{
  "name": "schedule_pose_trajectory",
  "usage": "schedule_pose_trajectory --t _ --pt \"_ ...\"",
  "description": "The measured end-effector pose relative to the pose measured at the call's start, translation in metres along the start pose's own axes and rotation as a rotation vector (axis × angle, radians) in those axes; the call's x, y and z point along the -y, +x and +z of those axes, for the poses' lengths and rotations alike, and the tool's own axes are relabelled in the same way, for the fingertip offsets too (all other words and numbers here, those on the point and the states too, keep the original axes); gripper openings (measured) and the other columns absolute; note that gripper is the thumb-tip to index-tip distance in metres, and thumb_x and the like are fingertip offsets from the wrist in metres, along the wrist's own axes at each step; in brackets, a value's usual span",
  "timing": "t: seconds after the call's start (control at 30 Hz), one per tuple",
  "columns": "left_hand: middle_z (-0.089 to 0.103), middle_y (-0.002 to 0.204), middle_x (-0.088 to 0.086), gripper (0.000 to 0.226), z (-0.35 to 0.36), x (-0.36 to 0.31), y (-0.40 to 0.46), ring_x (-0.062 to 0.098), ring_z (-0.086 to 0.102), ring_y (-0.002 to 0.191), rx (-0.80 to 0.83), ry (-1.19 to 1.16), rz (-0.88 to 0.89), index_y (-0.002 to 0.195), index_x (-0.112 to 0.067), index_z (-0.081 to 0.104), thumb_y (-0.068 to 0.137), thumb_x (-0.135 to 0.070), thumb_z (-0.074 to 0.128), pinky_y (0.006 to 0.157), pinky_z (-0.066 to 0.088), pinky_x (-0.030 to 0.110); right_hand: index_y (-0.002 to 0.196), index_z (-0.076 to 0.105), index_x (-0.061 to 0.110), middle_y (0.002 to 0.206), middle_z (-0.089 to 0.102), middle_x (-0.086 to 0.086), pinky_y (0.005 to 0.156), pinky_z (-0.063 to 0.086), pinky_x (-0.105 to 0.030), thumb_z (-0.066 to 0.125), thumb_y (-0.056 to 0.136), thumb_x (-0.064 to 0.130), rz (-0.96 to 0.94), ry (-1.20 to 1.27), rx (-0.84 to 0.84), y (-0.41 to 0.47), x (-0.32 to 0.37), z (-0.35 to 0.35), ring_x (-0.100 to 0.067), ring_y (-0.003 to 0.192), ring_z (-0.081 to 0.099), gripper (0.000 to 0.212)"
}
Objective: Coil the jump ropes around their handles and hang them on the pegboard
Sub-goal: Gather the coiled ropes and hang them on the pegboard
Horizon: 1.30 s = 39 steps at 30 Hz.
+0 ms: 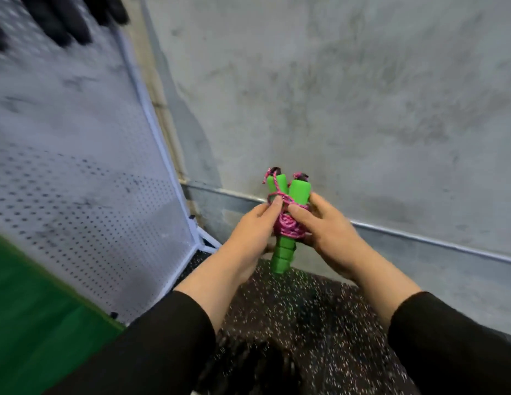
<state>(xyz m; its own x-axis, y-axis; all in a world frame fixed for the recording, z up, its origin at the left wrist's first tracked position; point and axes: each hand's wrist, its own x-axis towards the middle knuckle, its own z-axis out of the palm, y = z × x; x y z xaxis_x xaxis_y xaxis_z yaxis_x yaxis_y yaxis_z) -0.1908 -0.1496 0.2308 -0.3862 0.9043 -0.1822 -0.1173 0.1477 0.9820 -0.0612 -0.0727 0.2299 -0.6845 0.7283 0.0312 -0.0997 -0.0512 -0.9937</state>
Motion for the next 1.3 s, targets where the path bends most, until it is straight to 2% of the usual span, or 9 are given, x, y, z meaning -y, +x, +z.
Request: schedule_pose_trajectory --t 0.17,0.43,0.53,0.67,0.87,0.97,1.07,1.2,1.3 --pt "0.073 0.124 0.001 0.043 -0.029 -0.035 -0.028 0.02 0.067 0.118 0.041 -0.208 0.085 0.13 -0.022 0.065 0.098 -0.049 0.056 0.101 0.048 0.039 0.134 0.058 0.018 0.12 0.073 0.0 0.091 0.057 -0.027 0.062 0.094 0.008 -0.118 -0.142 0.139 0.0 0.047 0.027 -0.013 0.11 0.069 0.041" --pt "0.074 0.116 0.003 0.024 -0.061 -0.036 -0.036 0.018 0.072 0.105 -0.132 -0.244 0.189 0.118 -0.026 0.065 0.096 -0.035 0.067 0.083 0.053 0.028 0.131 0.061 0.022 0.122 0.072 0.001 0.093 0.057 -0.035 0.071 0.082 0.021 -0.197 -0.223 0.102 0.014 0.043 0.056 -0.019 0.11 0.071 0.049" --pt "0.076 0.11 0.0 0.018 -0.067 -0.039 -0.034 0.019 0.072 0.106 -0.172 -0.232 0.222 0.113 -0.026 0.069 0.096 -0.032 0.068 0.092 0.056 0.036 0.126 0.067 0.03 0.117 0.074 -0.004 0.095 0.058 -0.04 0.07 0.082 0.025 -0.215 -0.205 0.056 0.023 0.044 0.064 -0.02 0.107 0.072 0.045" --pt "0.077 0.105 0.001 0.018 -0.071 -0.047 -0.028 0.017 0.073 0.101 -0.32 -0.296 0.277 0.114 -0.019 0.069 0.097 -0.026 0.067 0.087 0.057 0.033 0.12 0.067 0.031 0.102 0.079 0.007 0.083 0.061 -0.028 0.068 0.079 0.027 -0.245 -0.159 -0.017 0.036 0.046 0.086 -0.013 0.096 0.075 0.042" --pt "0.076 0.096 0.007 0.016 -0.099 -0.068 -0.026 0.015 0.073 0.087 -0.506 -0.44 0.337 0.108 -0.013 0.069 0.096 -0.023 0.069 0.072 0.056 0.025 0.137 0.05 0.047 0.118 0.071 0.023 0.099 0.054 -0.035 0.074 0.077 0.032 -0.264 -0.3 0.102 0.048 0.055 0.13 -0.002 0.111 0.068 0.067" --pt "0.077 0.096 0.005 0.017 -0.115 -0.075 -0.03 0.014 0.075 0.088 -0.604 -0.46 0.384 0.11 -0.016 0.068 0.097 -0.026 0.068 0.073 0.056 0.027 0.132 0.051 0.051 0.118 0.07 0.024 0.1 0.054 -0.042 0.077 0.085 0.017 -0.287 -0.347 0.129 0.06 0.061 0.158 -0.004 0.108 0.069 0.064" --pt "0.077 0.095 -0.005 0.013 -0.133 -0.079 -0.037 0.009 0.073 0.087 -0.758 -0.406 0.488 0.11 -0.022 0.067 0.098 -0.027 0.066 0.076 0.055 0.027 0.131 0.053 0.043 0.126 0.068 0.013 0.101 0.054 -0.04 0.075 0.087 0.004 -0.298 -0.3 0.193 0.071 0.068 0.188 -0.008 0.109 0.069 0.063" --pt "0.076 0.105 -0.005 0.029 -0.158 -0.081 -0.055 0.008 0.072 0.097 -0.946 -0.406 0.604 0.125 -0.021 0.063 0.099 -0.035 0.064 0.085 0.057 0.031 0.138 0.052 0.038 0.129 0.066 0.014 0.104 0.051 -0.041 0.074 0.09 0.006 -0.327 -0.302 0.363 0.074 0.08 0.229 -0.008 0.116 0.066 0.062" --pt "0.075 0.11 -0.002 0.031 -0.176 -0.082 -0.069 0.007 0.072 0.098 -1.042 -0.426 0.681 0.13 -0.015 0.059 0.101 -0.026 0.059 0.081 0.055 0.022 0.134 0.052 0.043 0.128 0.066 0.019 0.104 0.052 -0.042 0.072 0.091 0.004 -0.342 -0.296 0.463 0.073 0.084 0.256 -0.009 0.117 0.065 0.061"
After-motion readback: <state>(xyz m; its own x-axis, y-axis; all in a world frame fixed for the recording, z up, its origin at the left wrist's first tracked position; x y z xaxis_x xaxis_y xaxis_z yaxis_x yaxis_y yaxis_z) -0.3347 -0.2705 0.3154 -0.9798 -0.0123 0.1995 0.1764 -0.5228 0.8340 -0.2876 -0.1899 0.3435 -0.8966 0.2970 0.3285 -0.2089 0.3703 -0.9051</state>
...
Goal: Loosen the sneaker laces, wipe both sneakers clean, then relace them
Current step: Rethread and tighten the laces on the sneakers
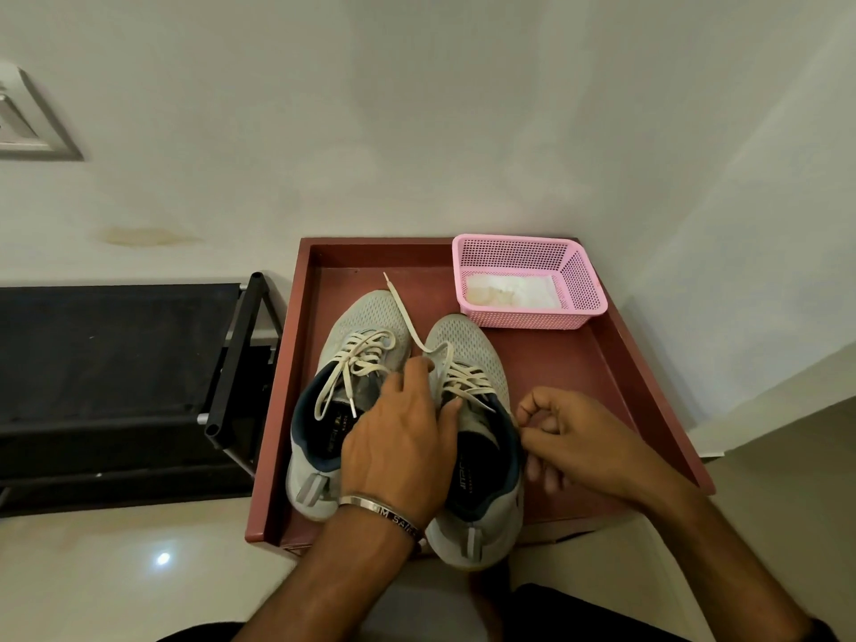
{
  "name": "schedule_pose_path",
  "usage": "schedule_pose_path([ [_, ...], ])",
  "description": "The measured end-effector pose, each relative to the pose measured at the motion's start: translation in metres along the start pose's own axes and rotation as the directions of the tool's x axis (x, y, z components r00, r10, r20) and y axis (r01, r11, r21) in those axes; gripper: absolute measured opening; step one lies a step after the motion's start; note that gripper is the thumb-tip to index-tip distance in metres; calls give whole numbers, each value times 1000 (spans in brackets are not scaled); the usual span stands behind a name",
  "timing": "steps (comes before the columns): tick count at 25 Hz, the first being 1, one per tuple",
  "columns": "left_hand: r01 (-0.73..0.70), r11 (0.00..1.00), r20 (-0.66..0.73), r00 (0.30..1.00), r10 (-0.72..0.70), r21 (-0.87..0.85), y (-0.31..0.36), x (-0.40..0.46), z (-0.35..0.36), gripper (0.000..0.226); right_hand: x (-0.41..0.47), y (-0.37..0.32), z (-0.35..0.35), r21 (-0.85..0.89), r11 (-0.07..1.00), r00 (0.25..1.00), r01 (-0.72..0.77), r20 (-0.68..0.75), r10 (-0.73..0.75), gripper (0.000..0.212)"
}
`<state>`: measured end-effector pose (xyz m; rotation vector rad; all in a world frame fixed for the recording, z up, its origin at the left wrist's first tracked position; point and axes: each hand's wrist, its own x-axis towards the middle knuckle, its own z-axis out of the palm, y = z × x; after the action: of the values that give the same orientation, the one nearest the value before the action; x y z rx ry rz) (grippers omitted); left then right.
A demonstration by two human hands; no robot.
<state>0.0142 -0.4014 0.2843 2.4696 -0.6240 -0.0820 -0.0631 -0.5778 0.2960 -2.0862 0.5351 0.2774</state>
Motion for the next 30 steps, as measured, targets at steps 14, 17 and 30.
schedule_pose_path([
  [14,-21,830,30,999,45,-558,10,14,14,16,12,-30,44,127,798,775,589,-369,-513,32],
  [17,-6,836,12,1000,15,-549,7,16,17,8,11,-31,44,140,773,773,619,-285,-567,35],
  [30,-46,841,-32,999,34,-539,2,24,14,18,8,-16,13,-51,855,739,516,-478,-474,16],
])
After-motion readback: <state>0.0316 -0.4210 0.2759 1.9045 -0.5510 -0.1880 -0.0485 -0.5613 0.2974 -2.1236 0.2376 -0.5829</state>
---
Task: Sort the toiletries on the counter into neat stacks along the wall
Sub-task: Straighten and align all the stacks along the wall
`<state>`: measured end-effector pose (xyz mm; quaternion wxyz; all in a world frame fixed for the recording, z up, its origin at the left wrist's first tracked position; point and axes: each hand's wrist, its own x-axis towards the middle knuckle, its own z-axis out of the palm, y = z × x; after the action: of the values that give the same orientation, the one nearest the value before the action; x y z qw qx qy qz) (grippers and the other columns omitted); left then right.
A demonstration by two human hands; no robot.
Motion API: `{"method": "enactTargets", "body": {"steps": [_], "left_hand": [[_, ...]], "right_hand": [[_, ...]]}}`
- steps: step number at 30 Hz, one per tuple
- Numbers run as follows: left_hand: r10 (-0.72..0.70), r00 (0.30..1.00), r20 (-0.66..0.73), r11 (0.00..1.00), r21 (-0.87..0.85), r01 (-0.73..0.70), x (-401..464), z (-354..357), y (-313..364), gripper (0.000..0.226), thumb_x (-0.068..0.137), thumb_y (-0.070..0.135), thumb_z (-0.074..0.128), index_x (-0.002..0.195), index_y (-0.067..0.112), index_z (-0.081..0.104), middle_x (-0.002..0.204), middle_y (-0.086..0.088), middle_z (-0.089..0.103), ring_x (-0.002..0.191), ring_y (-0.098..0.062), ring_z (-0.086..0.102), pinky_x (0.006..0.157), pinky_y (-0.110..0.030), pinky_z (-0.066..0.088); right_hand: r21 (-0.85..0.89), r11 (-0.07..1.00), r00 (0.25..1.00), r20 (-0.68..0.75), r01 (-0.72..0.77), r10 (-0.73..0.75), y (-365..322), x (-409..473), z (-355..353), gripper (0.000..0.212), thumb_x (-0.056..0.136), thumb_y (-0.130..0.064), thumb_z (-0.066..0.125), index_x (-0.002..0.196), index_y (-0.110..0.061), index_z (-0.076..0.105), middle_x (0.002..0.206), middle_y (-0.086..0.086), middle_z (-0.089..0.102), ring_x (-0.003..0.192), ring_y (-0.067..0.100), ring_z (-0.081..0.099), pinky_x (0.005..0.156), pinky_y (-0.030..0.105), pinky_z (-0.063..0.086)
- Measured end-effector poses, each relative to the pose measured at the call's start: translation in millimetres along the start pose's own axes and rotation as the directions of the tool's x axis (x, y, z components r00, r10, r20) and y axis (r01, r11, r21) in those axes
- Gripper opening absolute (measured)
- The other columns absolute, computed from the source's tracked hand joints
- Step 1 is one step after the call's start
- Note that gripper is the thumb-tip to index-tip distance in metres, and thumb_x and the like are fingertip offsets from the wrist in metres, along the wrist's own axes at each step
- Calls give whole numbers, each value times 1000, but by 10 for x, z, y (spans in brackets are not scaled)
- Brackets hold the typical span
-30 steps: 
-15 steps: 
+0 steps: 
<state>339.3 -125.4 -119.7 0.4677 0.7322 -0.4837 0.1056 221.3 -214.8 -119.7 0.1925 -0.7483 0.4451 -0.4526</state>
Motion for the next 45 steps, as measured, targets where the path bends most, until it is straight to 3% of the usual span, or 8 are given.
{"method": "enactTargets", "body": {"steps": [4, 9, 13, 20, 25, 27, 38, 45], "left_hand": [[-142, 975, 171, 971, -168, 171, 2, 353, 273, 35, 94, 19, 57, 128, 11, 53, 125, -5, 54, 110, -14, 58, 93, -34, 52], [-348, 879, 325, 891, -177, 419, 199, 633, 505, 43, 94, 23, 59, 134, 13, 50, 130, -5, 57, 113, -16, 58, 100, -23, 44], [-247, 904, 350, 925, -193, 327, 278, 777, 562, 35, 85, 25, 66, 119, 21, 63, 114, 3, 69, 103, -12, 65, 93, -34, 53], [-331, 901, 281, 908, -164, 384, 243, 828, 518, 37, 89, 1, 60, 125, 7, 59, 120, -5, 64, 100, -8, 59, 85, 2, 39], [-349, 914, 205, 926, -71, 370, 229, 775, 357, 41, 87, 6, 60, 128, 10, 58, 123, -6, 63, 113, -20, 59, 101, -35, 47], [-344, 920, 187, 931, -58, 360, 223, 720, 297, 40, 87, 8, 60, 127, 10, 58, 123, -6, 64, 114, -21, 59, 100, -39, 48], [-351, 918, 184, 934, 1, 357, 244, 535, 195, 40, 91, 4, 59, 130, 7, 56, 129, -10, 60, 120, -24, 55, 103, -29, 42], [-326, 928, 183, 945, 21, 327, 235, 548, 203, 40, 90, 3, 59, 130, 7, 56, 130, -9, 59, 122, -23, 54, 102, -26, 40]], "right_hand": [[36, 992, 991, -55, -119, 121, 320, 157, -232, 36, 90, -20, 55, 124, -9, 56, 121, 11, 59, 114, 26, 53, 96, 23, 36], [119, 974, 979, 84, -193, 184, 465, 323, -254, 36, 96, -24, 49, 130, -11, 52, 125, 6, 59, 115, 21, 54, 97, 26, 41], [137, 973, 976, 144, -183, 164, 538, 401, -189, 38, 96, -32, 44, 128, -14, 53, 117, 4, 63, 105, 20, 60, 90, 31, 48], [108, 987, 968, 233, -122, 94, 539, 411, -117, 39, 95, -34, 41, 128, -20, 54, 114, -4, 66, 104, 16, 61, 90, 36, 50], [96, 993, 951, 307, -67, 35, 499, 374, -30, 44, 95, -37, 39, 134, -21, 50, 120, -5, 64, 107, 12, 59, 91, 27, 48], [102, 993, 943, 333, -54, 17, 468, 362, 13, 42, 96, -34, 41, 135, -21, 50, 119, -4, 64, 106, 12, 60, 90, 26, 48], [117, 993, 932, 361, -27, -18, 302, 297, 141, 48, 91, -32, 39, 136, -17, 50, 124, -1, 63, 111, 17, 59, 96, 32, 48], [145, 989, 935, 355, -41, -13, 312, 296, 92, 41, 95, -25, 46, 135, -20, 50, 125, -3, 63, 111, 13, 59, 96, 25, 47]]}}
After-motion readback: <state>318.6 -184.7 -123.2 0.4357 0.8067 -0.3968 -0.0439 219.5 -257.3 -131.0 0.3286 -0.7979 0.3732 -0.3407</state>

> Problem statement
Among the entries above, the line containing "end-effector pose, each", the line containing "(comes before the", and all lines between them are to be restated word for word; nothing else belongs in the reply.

> Output for this exercise
  "description": "The measured end-effector pose, each relative to the pose measured at the motion's start: translation in metres along the start pose's own axes and rotation as the directions of the tool's x axis (x, y, z components r00, r10, r20) and y axis (r01, r11, r21) in those axes; gripper: absolute measured opening; step one lies a step after the motion's start; note that gripper is the thumb-tip to index-tip distance in metres; calls give whole numbers, each value times 1000 (spans in brackets are not scaled); the usual span stands behind a name",
  "timing": "steps (comes before the columns): tick count at 25 Hz, the first being 1, one per tuple",

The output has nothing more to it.